#### [SUPPLIED RECORDS]
⟨

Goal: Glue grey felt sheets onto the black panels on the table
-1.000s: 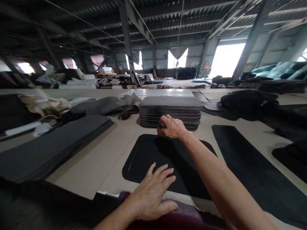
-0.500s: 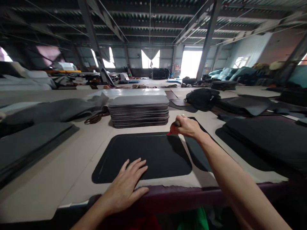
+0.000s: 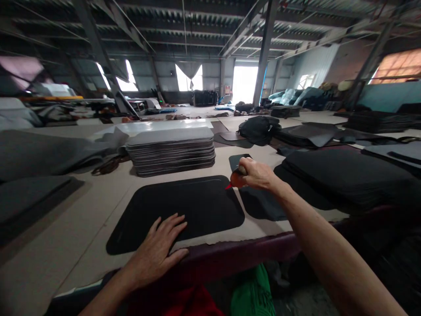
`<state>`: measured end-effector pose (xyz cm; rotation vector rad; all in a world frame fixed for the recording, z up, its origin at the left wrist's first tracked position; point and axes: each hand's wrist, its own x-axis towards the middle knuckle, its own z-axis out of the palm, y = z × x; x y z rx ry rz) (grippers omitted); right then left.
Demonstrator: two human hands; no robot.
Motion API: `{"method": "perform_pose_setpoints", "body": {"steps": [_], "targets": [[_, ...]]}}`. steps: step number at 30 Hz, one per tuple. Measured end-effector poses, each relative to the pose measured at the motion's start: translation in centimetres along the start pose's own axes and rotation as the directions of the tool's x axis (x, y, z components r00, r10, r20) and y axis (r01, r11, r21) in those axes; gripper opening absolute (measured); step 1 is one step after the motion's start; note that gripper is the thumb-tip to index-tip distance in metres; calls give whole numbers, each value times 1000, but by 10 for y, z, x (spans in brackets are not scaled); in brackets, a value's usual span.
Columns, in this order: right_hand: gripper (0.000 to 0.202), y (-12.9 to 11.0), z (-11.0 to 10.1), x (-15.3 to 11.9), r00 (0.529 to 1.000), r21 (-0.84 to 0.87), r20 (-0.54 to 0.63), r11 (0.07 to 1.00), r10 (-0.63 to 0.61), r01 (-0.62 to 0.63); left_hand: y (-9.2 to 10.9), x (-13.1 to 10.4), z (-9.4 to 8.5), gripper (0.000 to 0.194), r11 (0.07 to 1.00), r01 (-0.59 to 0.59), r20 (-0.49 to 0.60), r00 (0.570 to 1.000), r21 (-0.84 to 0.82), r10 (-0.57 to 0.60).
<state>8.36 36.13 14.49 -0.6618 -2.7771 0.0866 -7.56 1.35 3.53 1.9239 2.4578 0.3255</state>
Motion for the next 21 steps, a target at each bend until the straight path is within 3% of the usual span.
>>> {"method": "perform_pose_setpoints", "body": {"steps": [15,21], "targets": [[27,5,-6,-134,992,300,-9,946,129,-121,-5,2,7,61,999,-17,-16,1000,36,18],[31,11,4,-152,985,349,-57,928,164,-134,-5,3,6,60,999,-17,-7,1000,43,17]]}}
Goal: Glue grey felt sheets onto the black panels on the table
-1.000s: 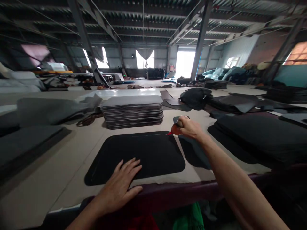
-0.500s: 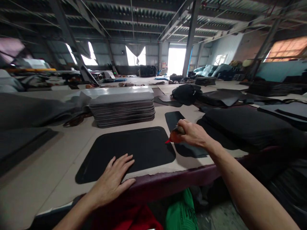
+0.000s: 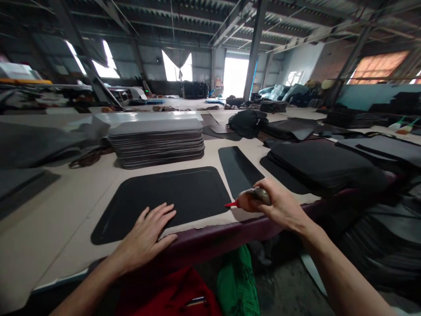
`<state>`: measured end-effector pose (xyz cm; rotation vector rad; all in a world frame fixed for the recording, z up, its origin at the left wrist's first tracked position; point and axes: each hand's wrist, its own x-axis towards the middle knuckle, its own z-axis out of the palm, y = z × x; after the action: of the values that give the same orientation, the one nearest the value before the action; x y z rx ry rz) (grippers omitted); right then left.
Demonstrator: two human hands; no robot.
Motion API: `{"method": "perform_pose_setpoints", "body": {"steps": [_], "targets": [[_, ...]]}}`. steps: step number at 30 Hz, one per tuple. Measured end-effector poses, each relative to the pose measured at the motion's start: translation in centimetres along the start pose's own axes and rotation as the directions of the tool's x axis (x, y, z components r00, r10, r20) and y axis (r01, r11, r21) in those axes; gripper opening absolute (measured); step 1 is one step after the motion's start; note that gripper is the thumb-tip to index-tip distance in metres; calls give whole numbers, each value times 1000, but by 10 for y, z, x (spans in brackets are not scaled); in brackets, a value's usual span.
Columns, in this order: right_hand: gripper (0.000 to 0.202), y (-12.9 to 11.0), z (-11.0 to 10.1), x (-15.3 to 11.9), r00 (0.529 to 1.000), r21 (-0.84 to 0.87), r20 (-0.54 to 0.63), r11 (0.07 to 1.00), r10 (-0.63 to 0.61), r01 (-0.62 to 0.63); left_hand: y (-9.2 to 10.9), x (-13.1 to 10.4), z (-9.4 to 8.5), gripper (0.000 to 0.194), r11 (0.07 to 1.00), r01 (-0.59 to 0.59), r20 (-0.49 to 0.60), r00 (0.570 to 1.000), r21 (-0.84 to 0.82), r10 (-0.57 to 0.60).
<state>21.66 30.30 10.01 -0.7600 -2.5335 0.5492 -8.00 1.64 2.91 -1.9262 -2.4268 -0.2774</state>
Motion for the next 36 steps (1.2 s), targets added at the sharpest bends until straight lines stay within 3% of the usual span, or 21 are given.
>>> {"method": "perform_pose_setpoints", "body": {"steps": [7,18,24,30,36], "targets": [[28,-10,10,31,996,-93,-62,994,-70,64,2,0,-3,62,1000,21,49,999,3,-21],[27,-12,46,118,989,-256,-144,966,-18,-20,3,-1,-3,61,1000,6,23,1000,-22,-5],[28,-16,65,157,986,-262,-166,965,-19,-26,2,-2,-4,59,1000,2,4,1000,-31,-2],[29,-24,50,150,993,-261,-96,965,-63,36,3,-1,-4,62,1000,14,22,1000,-23,-13],[30,-23,19,103,998,-228,-17,973,-54,48,4,0,-5,62,999,19,30,999,-29,-18]]}}
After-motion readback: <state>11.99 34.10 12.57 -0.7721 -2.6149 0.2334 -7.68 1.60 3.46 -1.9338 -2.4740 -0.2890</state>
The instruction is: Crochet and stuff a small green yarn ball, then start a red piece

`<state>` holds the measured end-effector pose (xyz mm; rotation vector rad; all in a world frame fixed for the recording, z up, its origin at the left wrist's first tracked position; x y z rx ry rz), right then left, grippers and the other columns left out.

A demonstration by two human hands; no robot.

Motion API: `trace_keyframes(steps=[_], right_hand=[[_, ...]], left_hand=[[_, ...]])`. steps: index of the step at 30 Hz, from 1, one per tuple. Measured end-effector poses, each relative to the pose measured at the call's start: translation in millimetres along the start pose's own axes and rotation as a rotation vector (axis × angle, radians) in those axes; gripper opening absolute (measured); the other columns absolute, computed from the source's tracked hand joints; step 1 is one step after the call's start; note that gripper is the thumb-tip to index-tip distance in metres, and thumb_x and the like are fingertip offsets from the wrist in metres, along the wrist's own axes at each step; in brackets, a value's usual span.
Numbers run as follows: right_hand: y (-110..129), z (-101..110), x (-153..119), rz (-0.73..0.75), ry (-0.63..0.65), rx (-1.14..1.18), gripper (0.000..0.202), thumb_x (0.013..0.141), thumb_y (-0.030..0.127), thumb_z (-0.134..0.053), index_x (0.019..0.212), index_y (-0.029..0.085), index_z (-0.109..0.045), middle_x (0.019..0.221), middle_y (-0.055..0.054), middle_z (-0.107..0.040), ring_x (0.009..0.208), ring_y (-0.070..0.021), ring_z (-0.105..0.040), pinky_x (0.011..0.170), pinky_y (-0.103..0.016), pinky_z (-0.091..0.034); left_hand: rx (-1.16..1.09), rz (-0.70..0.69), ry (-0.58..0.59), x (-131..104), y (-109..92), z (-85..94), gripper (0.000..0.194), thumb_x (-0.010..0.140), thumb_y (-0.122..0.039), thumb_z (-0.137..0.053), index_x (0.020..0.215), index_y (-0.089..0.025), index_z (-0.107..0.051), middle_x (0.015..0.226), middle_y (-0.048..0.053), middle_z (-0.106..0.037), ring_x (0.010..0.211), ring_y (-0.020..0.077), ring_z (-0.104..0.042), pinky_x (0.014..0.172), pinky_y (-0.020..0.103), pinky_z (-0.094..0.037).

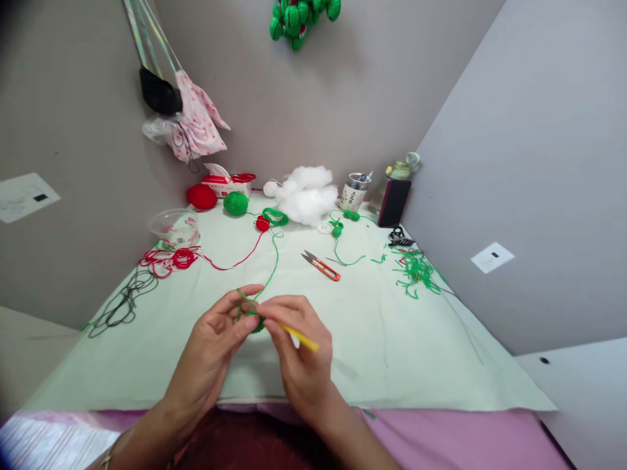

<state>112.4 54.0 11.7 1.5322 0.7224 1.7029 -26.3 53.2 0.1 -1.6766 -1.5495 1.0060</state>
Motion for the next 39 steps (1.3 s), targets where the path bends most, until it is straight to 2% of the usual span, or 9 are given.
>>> trace_keyframes(steps=[3, 6, 9, 13, 18, 22, 28, 35, 39], right_hand=[[6, 0, -4, 0.163, 0.015, -0.182, 0.044, 0.092, 0.012, -0.067, 0.122, 0.044, -0.076, 0.111, -0.006, -0.076, 0.095, -0.0248, -0.071, 0.076, -0.041, -0.059], [5, 7, 2, 0.061, -0.059, -0.07, 0.034, 0.096, 0.014, -0.062, 0.114, 0.039, -0.078, 0.094, -0.005, -0.075, 0.082, -0.0231, -0.069, 0.07, -0.04, -0.057], [3, 9, 7, -0.088, -0.127, 0.114, 0.027, 0.101, 0.02, -0.056, 0.102, 0.036, -0.079, 0.079, -0.003, -0.068, 0.068, -0.02, -0.064, 0.063, -0.038, -0.054], [8, -2, 4, 0.035, -0.082, -0.051, 0.029, 0.095, 0.019, -0.065, 0.109, 0.04, -0.08, 0.094, -0.005, -0.073, 0.081, -0.0241, -0.068, 0.066, -0.041, -0.056], [3, 6, 2, -0.035, -0.143, 0.017, 0.026, 0.099, 0.021, -0.061, 0.105, 0.037, -0.08, 0.088, -0.005, -0.072, 0.078, -0.0224, -0.065, 0.067, -0.04, -0.054], [-4, 7, 8, -0.181, -0.078, 0.291, 0.019, 0.101, 0.029, -0.06, 0.098, 0.031, -0.079, 0.086, -0.004, -0.07, 0.07, -0.018, -0.062, 0.065, -0.036, -0.053], [-6, -1, 7, -0.217, -0.037, 0.29, 0.018, 0.1, 0.034, -0.063, 0.097, 0.028, -0.08, 0.09, -0.005, -0.073, 0.075, -0.018, -0.066, 0.068, -0.033, -0.056], [0, 0, 8, -0.155, -0.021, 0.241, 0.013, 0.094, 0.023, -0.07, 0.096, 0.029, -0.081, 0.094, -0.005, -0.077, 0.091, -0.0202, -0.071, 0.077, -0.032, -0.058], [-8, 2, 5, -0.243, -0.063, 0.355, 0.014, 0.097, 0.024, -0.068, 0.098, 0.028, -0.081, 0.093, -0.003, -0.077, 0.08, -0.0143, -0.067, 0.073, -0.027, -0.055]], left_hand=[[-0.148, 0.154, 0.027, 2, 6, -0.9, 0.049, 0.077, -0.03, -0.088, 0.124, -0.02, -0.074, 0.073, -0.005, -0.059, 0.058, 0.0039, -0.042, 0.073, 0.021, -0.046], [-0.258, 0.271, 0.072, 5, 7, 0.5, 0.047, 0.079, -0.027, -0.086, 0.123, -0.016, -0.075, 0.061, -0.011, -0.045, 0.047, 0.0001, -0.018, 0.069, 0.02, -0.045], [-0.228, 0.162, 0.023, 6, 2, 2.7, 0.048, 0.076, -0.022, -0.087, 0.123, -0.018, -0.075, 0.075, -0.006, -0.058, 0.055, 0.0017, -0.038, 0.073, 0.02, -0.045], [-0.187, 0.099, 0.0, 2, 5, -1.6, 0.057, 0.078, -0.023, -0.087, 0.132, -0.024, -0.07, 0.085, -0.003, -0.064, 0.075, 0.0072, -0.055, 0.08, 0.021, -0.045], [-0.273, 0.276, 0.09, 1, 9, -2.2, 0.044, 0.081, -0.027, -0.084, 0.123, -0.017, -0.076, 0.066, -0.01, -0.049, 0.045, -0.0021, -0.015, 0.066, 0.02, -0.043], [-0.208, 0.172, 0.057, 2, 1, -0.6, 0.041, 0.077, -0.024, -0.087, 0.116, -0.018, -0.078, 0.078, -0.004, -0.063, 0.054, 0.0019, -0.04, 0.07, 0.022, -0.044], [-0.153, 0.166, 0.097, -1, 6, -6.6, 0.043, 0.079, -0.027, -0.085, 0.12, -0.021, -0.075, 0.082, 0.0, -0.071, 0.079, 0.0127, -0.062, 0.083, 0.027, -0.045], [-0.05, 0.092, 0.071, -2, 7, -3.2, 0.04, 0.081, -0.028, -0.084, 0.12, -0.024, -0.075, 0.091, 0.0, -0.071, 0.085, 0.0118, -0.058, 0.082, 0.024, -0.045], [0.033, 0.045, 0.117, -4, 5, -2.9, 0.036, 0.086, -0.031, -0.08, 0.122, -0.026, -0.074, 0.094, 0.001, -0.071, 0.092, 0.0149, -0.061, 0.09, 0.028, -0.045]])
Point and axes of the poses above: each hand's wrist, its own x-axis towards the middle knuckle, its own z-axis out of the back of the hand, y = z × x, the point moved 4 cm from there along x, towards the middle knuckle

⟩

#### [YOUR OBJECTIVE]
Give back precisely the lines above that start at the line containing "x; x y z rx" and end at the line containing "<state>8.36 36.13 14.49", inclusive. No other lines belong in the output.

#### [RESULT OF THIS EXERCISE]
`<state>`: measured end-effector pose (xyz cm; rotation vector rad; all in a world frame fixed for the recording, z up, its origin at the left wrist's first tracked position; point and axes: each hand's wrist, its own x-axis towards the middle knuckle, its own z-axis out of the palm, y = z × x; x y z rx ry rz) (grippers omitted); right then left.
Demonstrator: two human hands; no robot.
Motion API: `{"method": "perform_pose_setpoints", "body": {"steps": [_], "targets": [[_, ...]]}}`. steps: step number at 30 Hz, one per tuple. Measured end-effector poses, each relative to the pose measured at the motion's start: translation in centimetres along the start pose's own axes and rotation as the directions of the tool's x axis (x, y, z components r00, r10, r20) and y axis (r01, r11, r21) in those axes; gripper opening absolute (measured); step 1 is one step after the motion's start; note that gripper is the thumb-tip to index-tip distance in metres; calls give whole numbers, each value times 1000, but by 10 for y, z, x (spans in brackets are not scaled); in brackets, a value's usual span.
Columns, in this order: right_hand: gripper (0.000 to 0.202), y (-12.9 to 11.0), z (-11.0 to 10.1), x (-15.3 to 11.9), r00 (0.529 to 1.000), r21 (-0.84 to 0.87), r20 (-0.54 to 0.63), r11 (0.07 to 1.00), r10 (-0.63 to 0.61), r01 (-0.62 to 0.63); left_hand: y (-9.2 to 10.9), x (-13.1 to 10.4), z (-9.4 to 8.5), gripper (0.000 to 0.194), r11 (0.07 to 1.00), r01 (-0.59 to 0.59), r20 (-0.49 to 0.60), r00 (0.570 to 1.000), r21 (-0.84 to 0.82), r10 (-0.57 to 0.60).
<state>8.36 36.13 14.49 -0.6618 -2.7771 0.0866 -7.56 1.35 3.53 1.9239 2.4578 0.3255</state>

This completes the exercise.